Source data
::::

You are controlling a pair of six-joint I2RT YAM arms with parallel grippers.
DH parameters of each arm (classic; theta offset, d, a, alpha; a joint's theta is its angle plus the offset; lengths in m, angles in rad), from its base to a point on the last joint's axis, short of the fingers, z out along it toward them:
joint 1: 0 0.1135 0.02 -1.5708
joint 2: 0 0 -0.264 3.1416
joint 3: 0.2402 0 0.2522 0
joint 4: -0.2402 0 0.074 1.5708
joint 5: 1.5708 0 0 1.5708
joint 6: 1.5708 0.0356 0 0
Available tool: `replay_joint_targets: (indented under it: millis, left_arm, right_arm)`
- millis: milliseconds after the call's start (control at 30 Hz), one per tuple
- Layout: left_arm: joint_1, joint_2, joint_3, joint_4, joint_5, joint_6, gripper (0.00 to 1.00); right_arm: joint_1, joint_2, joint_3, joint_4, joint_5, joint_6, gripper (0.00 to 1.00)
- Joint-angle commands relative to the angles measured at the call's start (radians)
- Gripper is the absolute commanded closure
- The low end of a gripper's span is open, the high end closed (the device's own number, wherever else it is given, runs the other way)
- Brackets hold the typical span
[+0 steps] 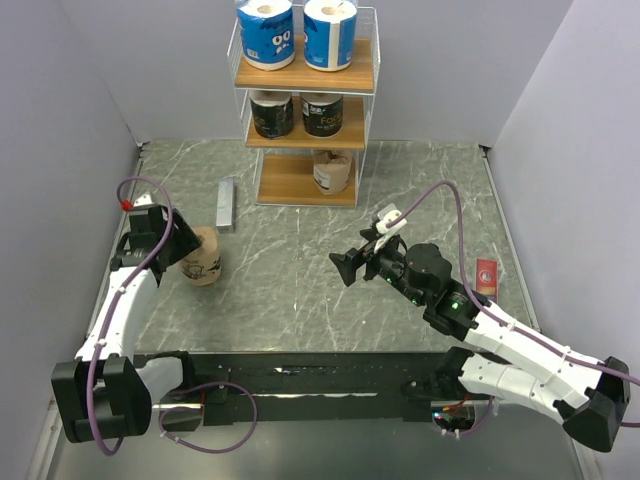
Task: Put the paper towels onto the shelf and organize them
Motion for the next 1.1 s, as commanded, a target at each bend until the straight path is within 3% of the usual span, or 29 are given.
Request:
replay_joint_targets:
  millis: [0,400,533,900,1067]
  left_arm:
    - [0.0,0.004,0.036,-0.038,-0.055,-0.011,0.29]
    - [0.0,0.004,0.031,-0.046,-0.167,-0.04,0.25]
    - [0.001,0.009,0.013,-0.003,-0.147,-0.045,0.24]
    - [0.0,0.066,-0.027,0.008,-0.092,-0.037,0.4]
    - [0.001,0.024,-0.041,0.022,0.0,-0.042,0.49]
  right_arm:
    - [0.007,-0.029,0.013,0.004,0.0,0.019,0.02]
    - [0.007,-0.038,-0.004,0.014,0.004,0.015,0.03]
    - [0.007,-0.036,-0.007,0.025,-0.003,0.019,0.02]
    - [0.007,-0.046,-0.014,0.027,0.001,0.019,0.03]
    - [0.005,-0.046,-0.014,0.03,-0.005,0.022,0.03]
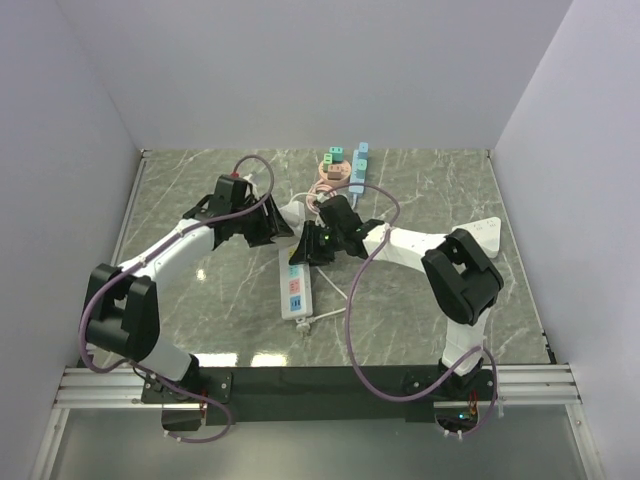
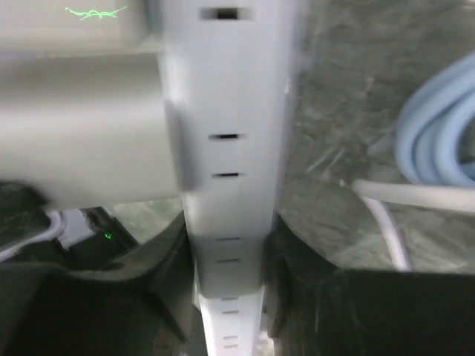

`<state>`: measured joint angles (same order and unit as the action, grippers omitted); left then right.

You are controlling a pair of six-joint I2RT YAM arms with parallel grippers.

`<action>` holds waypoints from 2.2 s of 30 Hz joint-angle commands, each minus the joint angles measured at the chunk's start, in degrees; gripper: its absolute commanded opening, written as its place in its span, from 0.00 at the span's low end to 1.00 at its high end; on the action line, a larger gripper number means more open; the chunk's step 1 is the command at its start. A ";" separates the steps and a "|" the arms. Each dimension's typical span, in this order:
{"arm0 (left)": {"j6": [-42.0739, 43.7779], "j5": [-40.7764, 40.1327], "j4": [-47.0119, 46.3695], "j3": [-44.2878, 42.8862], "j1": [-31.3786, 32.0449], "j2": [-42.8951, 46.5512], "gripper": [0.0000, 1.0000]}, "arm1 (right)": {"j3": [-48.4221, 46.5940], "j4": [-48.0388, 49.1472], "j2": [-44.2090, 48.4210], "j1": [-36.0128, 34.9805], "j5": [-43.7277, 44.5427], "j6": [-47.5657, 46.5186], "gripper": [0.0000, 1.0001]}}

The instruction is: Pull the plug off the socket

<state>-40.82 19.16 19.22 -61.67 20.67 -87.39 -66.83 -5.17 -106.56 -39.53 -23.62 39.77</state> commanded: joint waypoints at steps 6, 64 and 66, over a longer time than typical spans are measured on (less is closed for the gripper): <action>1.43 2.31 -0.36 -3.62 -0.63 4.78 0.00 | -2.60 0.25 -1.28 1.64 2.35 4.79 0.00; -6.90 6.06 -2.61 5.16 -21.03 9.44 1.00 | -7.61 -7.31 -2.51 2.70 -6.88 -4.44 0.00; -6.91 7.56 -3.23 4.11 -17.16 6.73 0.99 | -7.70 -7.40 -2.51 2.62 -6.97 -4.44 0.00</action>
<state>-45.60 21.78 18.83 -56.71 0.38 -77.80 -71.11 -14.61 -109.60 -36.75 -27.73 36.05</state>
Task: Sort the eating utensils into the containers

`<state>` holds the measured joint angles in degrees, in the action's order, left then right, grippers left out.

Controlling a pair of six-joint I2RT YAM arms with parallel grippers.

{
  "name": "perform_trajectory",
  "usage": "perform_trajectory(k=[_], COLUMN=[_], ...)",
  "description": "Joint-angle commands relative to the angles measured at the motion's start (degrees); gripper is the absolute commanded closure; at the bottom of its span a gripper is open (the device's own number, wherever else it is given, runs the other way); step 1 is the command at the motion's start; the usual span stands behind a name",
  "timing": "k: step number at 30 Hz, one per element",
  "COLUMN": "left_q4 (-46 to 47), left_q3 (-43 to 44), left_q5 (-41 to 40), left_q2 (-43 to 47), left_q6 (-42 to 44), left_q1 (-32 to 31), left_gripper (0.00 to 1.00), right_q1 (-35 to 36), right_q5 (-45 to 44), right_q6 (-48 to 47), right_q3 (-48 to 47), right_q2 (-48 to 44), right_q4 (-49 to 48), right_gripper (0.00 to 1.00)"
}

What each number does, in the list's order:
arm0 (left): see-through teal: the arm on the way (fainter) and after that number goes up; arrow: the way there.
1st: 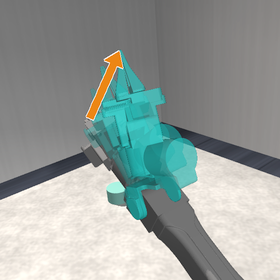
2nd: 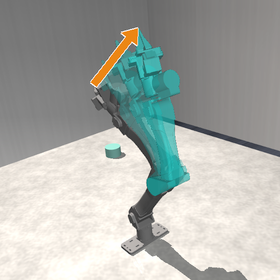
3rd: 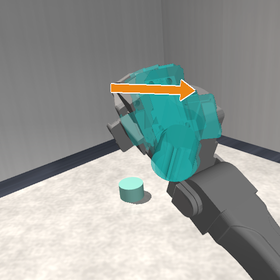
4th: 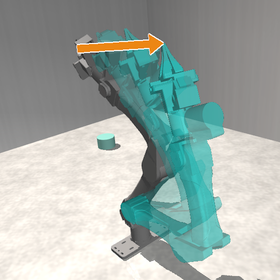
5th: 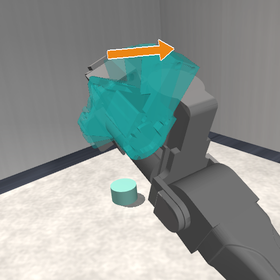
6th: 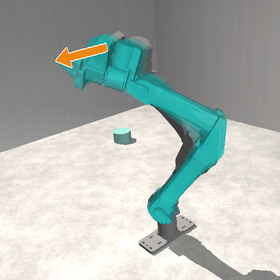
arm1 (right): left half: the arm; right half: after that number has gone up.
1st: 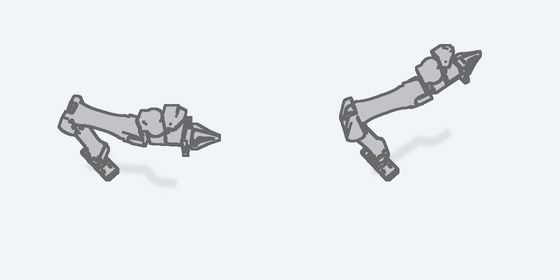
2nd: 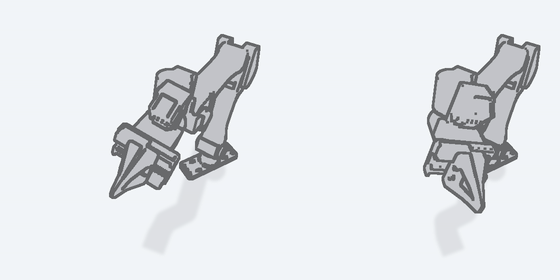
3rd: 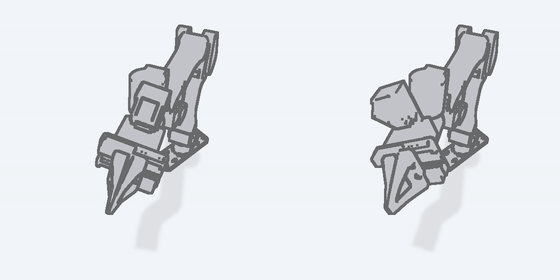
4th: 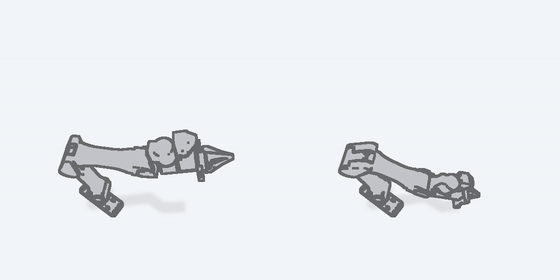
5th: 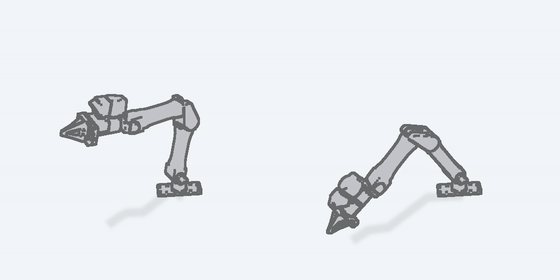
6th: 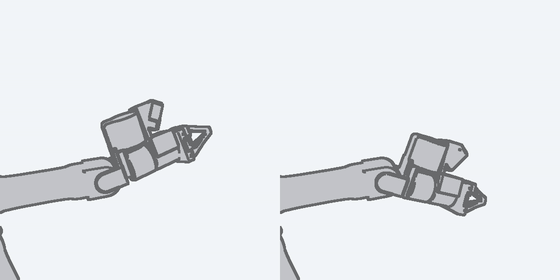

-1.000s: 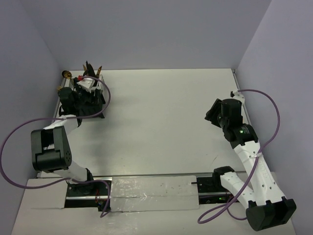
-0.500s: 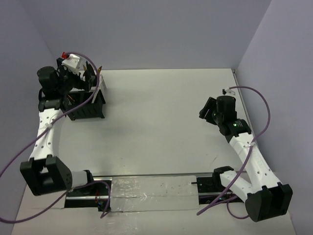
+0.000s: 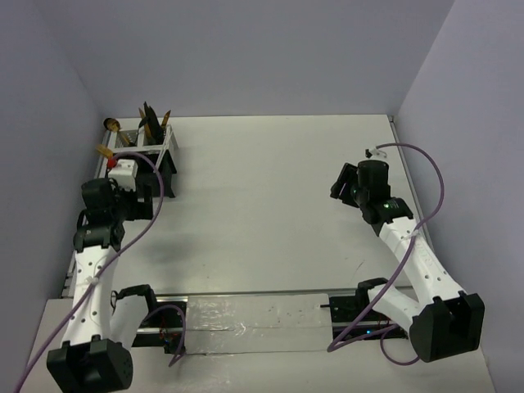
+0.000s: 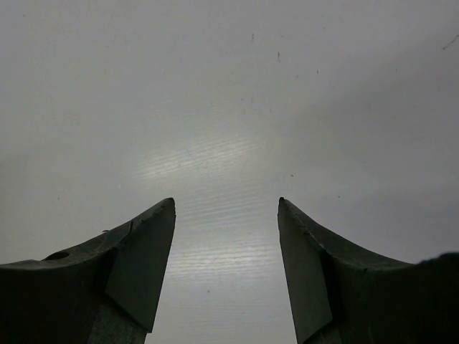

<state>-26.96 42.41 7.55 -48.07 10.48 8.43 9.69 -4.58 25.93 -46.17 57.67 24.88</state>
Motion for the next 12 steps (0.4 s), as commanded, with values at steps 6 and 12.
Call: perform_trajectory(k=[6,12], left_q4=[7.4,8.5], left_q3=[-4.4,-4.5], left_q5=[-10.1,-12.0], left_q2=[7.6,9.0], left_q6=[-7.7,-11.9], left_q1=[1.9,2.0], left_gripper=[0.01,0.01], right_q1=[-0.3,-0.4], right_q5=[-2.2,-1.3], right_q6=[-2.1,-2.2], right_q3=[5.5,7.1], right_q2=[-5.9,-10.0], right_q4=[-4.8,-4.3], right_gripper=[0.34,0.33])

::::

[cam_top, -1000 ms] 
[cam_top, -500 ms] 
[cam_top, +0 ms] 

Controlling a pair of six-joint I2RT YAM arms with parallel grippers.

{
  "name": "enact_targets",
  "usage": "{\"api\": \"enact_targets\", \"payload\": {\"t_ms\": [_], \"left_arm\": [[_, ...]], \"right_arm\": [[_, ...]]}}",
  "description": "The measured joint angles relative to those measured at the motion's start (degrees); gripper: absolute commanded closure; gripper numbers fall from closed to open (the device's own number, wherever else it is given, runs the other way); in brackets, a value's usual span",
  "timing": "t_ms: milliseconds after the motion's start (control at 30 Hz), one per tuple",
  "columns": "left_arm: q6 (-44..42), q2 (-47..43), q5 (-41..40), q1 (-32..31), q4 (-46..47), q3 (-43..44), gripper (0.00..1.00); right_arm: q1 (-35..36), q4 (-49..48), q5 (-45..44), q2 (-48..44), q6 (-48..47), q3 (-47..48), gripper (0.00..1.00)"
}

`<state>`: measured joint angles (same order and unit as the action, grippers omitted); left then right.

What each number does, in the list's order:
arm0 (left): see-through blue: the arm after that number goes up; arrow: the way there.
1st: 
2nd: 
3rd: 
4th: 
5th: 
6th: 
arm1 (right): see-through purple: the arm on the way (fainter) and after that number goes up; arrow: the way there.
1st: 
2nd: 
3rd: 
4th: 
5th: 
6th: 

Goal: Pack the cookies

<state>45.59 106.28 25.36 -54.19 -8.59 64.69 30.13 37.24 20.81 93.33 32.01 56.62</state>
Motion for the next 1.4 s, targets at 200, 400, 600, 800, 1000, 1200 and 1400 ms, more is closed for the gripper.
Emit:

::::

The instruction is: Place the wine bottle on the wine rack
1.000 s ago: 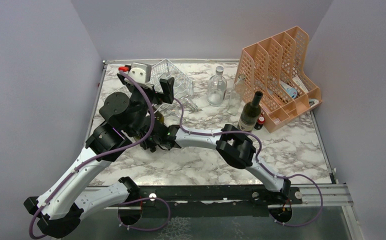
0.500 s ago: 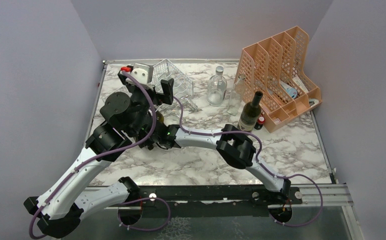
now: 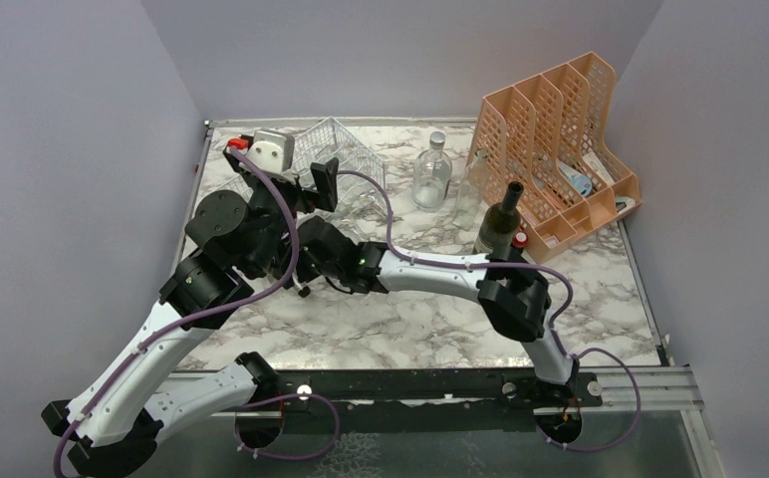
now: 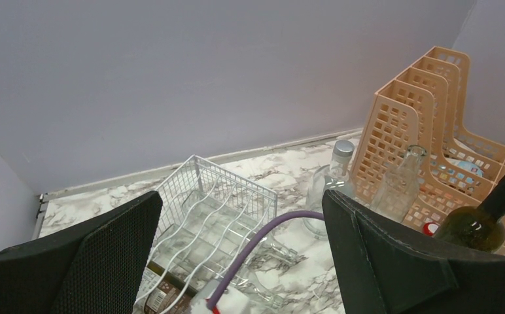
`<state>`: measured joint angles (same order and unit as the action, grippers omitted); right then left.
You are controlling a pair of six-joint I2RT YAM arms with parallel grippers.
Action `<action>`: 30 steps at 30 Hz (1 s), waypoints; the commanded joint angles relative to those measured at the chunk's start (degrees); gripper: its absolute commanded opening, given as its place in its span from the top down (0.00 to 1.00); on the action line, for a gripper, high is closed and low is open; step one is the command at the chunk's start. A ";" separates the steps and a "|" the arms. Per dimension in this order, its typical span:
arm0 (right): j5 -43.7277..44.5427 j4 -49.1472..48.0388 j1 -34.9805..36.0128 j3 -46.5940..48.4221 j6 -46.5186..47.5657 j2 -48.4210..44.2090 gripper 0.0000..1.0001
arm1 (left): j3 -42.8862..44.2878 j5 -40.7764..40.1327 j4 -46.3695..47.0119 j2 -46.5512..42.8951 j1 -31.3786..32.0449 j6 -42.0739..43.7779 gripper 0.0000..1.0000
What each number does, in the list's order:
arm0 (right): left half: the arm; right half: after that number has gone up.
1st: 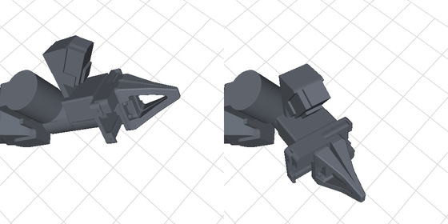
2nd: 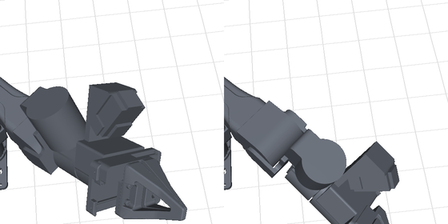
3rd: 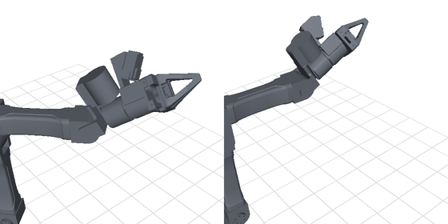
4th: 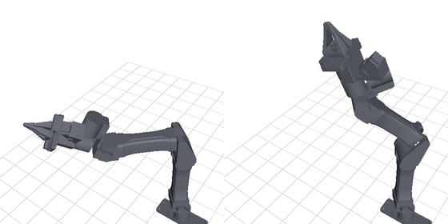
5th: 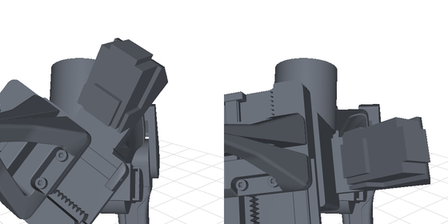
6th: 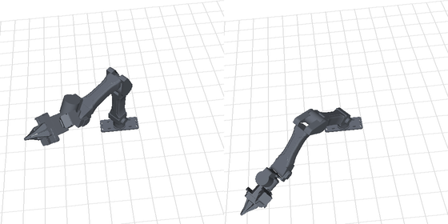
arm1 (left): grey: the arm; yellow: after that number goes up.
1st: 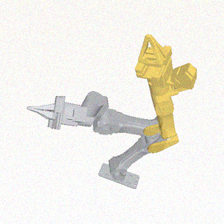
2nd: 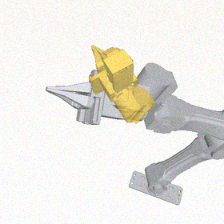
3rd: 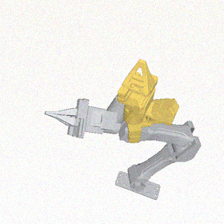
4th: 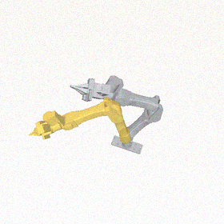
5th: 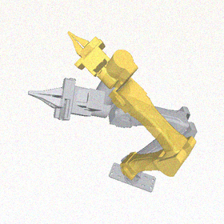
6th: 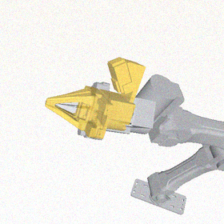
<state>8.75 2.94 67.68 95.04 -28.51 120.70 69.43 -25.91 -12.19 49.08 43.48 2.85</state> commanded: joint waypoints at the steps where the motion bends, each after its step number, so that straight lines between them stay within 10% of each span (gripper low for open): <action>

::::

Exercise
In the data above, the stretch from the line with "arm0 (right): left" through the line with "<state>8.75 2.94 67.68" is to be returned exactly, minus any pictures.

Answer box
arm0 (right): left half: the arm; right half: after that number has gone up.
1st: 
2nd: 
3rd: 
4th: 
5th: 
6th: 
arm1 (left): grey: the arm; yellow: after that number goes up.
1st: 
2nd: 
3rd: 
4th: 
5th: 
6th: 
<state>8.75 2.94 67.68 95.04 -28.51 120.70 69.43 -25.91 -12.19 49.08 43.48 2.85</state> commanded: joint waypoints at the steps where the motion bends, each after its step number, so that straight lines between them stay within 10% of each span (gripper low for open): <action>

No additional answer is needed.